I (36M, gay) have always had a difficult time with relationships. I suppose I’ve always been a romantic; what I mean by this is that I’ve always seemed to want at least a bit more than what was available to me. When I met my first boyfriend at 17, I was over the moon. He dumped me the day after I slept with him for the first time. Since then, I’ve had a hard time ‘going all the way’ with anyone. I don’t know how to do it casually, and I can’t help the feeling now that no matter what I do, I am actually unattractive and stained with a kind of ‘loserness’. I feel like people can see it on me. I’m told mind over matter, but really, I just feel like I’m kidding myself.

I’ve had the odd relationship here and there, but this problem remains. More often than not, I’m told that they would love to be friends with me, but they’re just not attracted to me (sometimes anymore).

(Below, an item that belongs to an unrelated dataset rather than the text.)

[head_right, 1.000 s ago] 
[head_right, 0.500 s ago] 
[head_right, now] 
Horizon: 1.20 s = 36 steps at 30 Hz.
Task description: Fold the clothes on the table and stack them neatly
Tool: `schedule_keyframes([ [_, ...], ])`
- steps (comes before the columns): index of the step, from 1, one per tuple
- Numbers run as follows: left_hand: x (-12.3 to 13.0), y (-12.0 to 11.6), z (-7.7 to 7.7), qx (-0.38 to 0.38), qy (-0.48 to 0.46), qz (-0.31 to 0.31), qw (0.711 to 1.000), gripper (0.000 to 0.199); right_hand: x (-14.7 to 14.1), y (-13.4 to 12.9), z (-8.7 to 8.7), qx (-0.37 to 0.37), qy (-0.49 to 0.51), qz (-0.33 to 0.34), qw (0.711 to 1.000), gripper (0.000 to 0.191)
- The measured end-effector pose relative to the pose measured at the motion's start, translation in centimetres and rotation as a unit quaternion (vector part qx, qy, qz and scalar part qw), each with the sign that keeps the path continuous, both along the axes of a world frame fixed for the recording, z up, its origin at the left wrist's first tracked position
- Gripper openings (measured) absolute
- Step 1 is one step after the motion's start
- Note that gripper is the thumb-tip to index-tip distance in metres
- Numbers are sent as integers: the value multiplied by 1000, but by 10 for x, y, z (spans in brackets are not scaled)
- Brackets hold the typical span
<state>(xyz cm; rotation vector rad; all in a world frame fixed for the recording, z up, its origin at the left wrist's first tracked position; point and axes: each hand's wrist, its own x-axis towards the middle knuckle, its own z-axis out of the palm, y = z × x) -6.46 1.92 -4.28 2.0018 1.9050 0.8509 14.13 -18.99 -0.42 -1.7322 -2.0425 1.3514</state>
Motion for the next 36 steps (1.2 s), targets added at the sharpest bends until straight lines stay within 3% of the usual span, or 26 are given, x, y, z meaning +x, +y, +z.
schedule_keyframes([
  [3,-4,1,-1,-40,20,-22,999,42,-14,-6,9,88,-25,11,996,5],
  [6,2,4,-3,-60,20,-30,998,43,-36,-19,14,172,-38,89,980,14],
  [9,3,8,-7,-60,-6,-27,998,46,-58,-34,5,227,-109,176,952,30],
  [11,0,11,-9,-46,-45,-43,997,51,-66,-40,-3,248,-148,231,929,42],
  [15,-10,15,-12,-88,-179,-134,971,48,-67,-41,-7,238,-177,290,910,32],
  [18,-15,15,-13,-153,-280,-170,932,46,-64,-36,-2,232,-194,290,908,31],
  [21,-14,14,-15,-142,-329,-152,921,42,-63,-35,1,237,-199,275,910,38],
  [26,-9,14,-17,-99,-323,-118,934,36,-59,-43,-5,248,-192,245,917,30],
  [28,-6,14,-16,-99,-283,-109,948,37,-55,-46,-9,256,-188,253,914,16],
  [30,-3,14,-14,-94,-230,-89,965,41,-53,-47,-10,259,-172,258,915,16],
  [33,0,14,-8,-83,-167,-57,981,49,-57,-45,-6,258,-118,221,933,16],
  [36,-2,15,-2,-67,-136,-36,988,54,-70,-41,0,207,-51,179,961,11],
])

During the pandemic, I met someone who was living nearby, also gay, markedly younger (mid 20’s). We were a similar, markedly shitty place in life. We began hanging out, hooking up. We never went all the way because I struggle with this. We became very close, and two years later, against all sense, became roommates. Around the six month mark, he prevailed upon me to bottom for him. I spent the two hours preparing, and it seemed surprisingly pleasant. I thought things had gone really well. I mean, he made uninterrupted eye contact with me the whole time, and when we went for a walk afterwards, he took a commemorative photo. I came out of it feeling like maybe the curse was broken, so to speak. A week later he told me first that his attraction to me was ‘waning but he thought it was temporary’ which evolved to an honest ‘he wasn’t attracted to me anymore’. He told me that while we had sex, he had been thinking ‘I wish I was enjoying this more.’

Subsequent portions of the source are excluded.